RECORDED DATA:
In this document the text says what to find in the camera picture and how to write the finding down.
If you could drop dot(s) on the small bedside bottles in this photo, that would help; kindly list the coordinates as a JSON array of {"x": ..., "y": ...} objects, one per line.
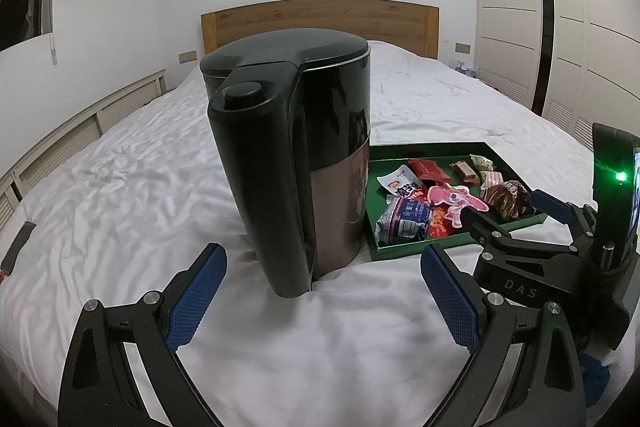
[{"x": 463, "y": 68}]

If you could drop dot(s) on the olive green snack packet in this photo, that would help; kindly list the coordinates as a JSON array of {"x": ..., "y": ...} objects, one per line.
[{"x": 482, "y": 163}]

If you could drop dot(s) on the black and brown electric kettle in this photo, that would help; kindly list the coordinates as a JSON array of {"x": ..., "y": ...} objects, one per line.
[{"x": 280, "y": 157}]

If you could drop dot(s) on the black smartphone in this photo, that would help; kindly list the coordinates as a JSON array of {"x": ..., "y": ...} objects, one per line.
[{"x": 20, "y": 242}]

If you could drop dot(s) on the wooden bed headboard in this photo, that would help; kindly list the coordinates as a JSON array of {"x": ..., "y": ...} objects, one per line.
[{"x": 320, "y": 14}]

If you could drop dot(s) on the dark blue snack packet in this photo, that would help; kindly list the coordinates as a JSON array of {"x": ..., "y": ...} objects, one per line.
[{"x": 402, "y": 222}]

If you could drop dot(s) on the green tray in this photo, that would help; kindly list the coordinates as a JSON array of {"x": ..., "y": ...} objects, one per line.
[{"x": 440, "y": 152}]

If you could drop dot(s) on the pink cartoon snack packet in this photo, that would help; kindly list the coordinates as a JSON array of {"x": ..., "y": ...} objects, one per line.
[{"x": 452, "y": 197}]

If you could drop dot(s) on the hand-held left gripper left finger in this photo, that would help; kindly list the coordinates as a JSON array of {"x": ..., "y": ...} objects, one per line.
[{"x": 197, "y": 297}]

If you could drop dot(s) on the red and white snack packet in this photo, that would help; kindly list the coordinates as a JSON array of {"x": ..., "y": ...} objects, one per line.
[{"x": 400, "y": 184}]

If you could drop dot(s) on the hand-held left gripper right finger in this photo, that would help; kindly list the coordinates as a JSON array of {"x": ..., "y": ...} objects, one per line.
[{"x": 450, "y": 302}]

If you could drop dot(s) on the white slatted radiator cover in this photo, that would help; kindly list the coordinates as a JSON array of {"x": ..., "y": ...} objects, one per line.
[{"x": 65, "y": 127}]

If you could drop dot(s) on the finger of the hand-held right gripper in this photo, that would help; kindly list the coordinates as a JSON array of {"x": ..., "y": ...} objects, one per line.
[
  {"x": 520, "y": 272},
  {"x": 550, "y": 207}
]

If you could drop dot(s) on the pink striped snack packet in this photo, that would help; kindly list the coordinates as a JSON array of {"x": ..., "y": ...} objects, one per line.
[{"x": 491, "y": 179}]

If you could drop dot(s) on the brown oat snack packet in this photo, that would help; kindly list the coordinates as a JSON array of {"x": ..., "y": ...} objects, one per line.
[{"x": 505, "y": 199}]

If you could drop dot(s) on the white duvet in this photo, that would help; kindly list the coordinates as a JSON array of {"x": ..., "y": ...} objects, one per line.
[{"x": 125, "y": 167}]

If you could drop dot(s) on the wall socket plate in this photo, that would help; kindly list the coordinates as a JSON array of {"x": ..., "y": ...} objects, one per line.
[
  {"x": 463, "y": 47},
  {"x": 188, "y": 57}
]

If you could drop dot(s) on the small clear wafer packet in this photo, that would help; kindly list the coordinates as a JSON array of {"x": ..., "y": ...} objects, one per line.
[{"x": 464, "y": 171}]

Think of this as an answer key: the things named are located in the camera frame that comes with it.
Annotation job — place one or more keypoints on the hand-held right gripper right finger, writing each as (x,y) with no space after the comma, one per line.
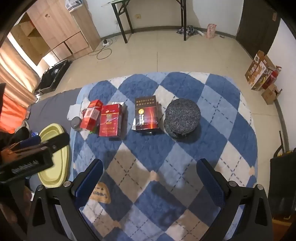
(210,183)

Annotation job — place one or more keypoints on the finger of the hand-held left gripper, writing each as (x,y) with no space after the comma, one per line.
(56,140)
(30,141)

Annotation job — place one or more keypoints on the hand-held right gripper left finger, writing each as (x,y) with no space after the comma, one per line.
(92,178)

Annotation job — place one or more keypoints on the yellow plastic basin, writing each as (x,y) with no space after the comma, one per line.
(57,166)

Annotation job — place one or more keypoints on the small red carton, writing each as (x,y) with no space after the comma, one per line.
(91,120)

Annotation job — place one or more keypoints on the large red gold carton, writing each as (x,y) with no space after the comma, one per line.
(109,125)

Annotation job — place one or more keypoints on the black round sponge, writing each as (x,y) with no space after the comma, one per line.
(182,113)

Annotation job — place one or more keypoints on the dark red carton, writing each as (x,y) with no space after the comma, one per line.
(148,115)

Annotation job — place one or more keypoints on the white tissue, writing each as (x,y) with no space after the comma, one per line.
(74,110)

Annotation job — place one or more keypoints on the orange curtain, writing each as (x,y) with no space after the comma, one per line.
(11,111)

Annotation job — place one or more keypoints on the black suitcase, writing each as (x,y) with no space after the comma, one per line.
(52,75)

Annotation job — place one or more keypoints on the black bag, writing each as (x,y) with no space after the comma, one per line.
(282,180)

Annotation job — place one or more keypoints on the beige curtain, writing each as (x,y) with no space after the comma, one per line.
(13,69)

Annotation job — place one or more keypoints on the blue checked blanket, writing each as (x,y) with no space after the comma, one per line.
(185,92)

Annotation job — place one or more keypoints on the small plain cardboard box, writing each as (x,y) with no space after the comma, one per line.
(269,95)

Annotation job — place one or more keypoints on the white power strip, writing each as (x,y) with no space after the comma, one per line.
(105,42)

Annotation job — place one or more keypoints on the wooden wardrobe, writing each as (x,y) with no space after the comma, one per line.
(57,25)

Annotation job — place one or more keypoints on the printed cardboard box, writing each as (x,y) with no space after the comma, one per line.
(257,71)

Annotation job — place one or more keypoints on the red fire extinguisher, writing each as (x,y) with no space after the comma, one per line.
(274,75)

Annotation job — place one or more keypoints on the white printed box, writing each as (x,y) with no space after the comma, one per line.
(72,4)

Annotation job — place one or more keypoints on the pink bag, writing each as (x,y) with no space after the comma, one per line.
(211,31)

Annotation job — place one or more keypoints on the pile of clothes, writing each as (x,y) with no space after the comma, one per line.
(189,30)

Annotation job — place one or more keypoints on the black folding table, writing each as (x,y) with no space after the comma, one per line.
(184,23)

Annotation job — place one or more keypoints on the dark door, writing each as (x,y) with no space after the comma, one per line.
(256,23)

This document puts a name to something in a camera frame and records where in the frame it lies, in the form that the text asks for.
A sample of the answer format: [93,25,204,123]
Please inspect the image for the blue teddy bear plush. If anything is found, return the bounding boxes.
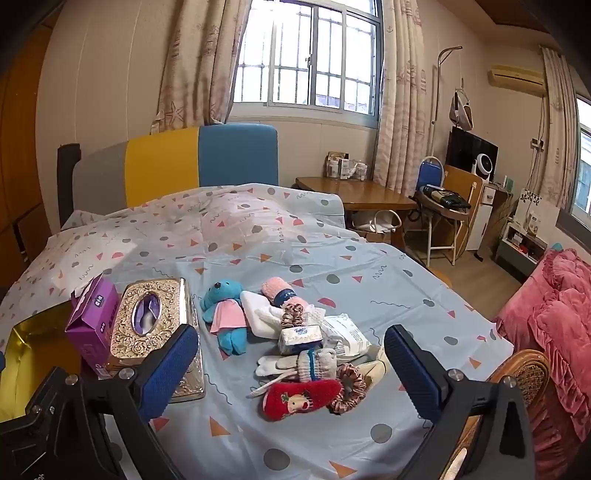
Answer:
[199,278,247,357]

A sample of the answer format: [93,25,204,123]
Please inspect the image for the patterned beige curtain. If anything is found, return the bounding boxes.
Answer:
[150,0,252,134]
[373,0,426,195]
[540,46,578,210]

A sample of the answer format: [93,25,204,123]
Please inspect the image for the pink ruffled bedding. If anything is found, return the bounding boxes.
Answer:
[496,248,591,480]

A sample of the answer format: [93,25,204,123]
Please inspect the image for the blue folding chair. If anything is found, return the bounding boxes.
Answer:
[418,156,446,190]

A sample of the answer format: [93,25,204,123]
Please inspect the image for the beige air conditioner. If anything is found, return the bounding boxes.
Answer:
[489,66,546,97]

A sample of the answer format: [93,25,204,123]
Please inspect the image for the white plastic packet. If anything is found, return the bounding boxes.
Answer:
[320,314,372,361]

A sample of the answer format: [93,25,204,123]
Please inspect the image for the red plush slipper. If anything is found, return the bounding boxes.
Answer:
[262,378,345,422]

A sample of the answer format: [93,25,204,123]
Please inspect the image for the white round fan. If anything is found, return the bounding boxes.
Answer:
[472,152,495,182]

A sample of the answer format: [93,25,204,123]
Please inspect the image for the metal coat stand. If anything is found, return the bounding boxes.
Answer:
[429,45,464,185]

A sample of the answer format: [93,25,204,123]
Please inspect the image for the side window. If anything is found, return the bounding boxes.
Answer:
[570,95,591,227]

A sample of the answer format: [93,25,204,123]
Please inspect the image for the grey knit sock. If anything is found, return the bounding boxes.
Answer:
[295,347,339,384]

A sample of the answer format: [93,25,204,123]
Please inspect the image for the black television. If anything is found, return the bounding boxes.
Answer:
[445,126,499,181]

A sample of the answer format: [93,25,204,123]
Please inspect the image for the purple cardboard box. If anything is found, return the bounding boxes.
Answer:
[65,272,122,376]

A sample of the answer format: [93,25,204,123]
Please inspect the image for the black device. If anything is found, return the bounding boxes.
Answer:
[422,184,472,209]

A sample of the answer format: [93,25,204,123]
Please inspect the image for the large pink satin scrunchie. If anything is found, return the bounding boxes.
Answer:
[329,363,368,415]

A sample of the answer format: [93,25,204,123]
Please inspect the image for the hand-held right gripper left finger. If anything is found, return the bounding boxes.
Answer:
[64,324,200,480]

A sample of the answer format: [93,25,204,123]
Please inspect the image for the pink towel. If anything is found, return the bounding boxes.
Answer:
[261,276,308,309]

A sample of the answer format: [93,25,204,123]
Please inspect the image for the small tissue pack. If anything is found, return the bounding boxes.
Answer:
[278,324,324,356]

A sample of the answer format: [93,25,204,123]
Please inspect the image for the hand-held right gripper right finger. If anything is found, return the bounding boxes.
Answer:
[385,324,539,480]

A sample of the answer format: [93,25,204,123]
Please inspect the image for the white tote bag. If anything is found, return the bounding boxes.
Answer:
[353,210,402,243]

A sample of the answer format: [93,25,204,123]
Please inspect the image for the white glove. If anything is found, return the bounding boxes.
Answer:
[255,353,303,377]

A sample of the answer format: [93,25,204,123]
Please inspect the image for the round tray stand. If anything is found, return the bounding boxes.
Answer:
[413,187,472,267]

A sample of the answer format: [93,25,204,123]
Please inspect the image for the wicker chair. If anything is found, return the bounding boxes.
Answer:
[429,348,552,480]

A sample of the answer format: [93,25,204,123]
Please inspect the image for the patterned plastic tablecloth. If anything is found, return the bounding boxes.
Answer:
[0,182,515,480]

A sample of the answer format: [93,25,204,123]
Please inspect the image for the wooden table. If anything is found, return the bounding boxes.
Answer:
[295,176,419,245]

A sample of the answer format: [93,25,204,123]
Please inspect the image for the ornate gold tissue box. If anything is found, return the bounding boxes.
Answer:
[105,277,207,403]

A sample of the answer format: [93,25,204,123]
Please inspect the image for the grey low shelf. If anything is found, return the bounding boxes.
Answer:
[495,220,549,283]

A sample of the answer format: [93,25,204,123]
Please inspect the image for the beige packaged boxes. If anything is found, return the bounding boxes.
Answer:
[325,151,372,181]

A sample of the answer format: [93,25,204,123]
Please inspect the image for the wooden wardrobe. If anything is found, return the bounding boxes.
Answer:
[0,23,63,287]

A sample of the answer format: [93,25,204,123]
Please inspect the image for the small brown scrunchie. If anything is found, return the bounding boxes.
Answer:
[281,302,309,329]

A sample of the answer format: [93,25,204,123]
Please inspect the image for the barred window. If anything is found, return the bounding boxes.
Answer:
[228,0,384,123]

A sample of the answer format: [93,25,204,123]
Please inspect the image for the hanging beige bag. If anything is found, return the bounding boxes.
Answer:
[450,90,475,131]

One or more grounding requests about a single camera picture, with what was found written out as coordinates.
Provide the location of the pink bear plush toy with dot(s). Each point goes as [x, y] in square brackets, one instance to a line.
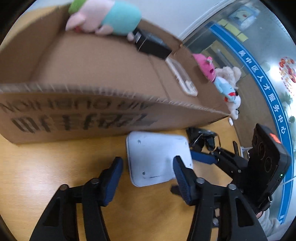
[205, 66]

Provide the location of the cream rabbit plush toy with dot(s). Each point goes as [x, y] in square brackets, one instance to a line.
[227, 73]

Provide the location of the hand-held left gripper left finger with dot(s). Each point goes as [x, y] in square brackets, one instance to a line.
[113, 180]

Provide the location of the blue plush toy red scarf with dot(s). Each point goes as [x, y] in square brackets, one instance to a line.
[224, 88]

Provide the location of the white device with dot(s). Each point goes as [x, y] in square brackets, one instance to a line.
[152, 153]

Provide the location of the pink and teal plush toy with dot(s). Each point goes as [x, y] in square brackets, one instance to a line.
[115, 16]

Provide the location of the white plush toy black ears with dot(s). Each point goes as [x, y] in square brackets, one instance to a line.
[234, 104]

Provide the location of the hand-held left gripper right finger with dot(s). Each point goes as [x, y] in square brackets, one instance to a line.
[182, 183]

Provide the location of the row of yellow paper notes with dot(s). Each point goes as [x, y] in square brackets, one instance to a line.
[231, 27]

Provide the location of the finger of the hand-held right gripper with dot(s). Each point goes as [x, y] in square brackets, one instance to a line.
[203, 158]
[236, 148]

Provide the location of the white earbuds case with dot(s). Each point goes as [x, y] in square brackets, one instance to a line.
[230, 121]

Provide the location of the brown cardboard box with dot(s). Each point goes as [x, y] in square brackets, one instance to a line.
[81, 69]

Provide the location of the wall poster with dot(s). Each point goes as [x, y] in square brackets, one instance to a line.
[242, 15]

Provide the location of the person's right forearm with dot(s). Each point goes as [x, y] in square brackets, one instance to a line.
[269, 228]

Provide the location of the black packaging box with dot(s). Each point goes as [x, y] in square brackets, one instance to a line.
[150, 44]

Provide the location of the black sunglasses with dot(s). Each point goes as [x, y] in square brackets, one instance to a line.
[196, 136]

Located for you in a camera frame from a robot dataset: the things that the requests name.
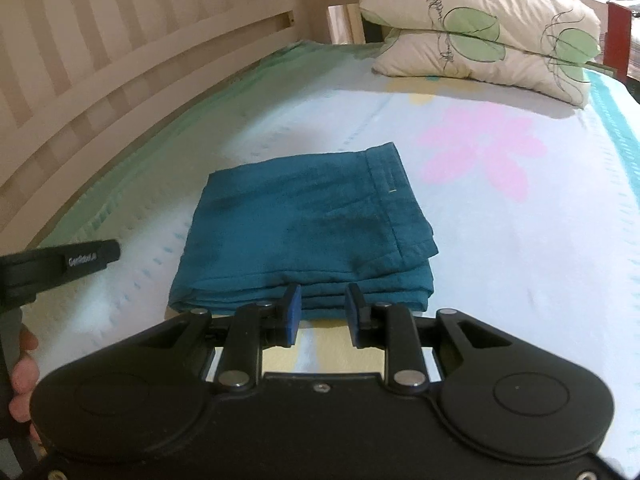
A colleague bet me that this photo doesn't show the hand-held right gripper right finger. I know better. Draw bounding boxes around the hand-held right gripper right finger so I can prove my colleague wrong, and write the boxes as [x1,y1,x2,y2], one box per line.
[346,283,511,392]

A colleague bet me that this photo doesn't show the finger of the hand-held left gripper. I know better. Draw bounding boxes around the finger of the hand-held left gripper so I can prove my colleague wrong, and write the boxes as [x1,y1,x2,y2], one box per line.
[37,240,121,267]

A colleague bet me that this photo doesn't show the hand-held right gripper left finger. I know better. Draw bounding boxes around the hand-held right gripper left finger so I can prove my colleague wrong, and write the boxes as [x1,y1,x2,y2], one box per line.
[135,283,303,392]

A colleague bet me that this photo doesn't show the teal pants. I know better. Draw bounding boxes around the teal pants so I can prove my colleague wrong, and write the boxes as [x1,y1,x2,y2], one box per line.
[167,142,441,322]

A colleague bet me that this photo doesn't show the person's left hand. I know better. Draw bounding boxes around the person's left hand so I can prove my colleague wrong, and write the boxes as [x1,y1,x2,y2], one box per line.
[9,327,40,441]

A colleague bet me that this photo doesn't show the pastel flower print bed sheet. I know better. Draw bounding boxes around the pastel flower print bed sheet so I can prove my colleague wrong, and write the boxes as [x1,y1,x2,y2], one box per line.
[20,40,640,461]

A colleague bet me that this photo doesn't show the white pillow with green leaves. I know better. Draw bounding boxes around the white pillow with green leaves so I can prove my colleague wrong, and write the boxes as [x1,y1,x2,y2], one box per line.
[371,27,594,109]
[357,0,602,67]

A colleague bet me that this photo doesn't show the red panel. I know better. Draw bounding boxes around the red panel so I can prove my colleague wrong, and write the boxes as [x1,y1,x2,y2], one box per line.
[606,1,635,82]

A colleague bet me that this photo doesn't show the light wooden bed frame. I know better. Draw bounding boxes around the light wooden bed frame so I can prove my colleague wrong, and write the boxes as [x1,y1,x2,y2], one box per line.
[0,0,366,256]

TASK PROMPT: Check each line of the records for the string "text" and state how many lines contain it. Give only the number.

EXERCISE ANSWER: 2